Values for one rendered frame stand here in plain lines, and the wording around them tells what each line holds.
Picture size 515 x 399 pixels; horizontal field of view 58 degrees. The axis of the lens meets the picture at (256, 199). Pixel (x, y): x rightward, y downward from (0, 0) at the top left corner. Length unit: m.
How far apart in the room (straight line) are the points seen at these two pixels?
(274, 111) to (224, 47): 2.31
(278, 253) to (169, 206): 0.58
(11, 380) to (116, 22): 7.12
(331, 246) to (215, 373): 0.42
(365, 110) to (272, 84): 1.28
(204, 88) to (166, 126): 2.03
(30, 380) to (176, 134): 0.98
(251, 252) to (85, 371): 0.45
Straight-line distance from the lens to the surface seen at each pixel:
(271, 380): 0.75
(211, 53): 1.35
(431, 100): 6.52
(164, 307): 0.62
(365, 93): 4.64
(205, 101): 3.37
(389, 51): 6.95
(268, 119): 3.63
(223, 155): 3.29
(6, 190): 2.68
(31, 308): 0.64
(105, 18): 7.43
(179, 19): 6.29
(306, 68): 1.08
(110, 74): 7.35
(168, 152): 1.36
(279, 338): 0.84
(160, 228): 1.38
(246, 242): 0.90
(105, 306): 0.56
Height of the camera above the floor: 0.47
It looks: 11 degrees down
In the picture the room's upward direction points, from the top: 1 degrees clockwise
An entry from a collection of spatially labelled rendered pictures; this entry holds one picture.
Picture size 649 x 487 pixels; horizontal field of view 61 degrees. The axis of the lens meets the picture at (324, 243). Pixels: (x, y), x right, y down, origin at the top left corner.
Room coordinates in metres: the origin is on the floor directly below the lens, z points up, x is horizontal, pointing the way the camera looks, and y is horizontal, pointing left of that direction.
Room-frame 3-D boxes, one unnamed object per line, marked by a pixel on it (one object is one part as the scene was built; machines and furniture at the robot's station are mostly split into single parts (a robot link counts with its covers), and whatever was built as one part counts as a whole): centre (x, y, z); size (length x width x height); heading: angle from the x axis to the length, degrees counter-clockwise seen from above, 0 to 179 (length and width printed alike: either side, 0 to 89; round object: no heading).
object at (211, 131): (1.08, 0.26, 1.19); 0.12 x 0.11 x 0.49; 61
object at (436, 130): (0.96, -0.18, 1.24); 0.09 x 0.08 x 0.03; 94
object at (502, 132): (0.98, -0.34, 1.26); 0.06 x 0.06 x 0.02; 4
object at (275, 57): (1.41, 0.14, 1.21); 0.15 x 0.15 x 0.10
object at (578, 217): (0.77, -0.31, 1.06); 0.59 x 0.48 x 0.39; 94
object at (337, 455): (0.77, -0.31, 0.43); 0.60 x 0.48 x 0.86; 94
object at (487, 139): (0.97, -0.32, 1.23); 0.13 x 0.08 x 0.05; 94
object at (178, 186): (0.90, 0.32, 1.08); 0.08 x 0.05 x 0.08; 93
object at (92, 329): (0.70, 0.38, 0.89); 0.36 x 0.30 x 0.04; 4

◇ ◇ ◇ ◇

What you should do:
Given the records above, reproduce precisely and only the lines between the line holding "(31, 308): 0.64" and the line holding "An entry from", inclusive.

Final answer:
(31, 308): 0.64
(105, 18): 7.43
(179, 19): 6.29
(306, 68): 1.08
(110, 74): 7.35
(168, 152): 1.36
(279, 338): 0.84
(160, 228): 1.38
(246, 242): 0.90
(105, 306): 0.56
Height of the camera above the floor: 0.47
It looks: 11 degrees down
In the picture the room's upward direction points, from the top: 1 degrees clockwise
An entry from a collection of spatially labelled rendered pictures; this entry holds one picture.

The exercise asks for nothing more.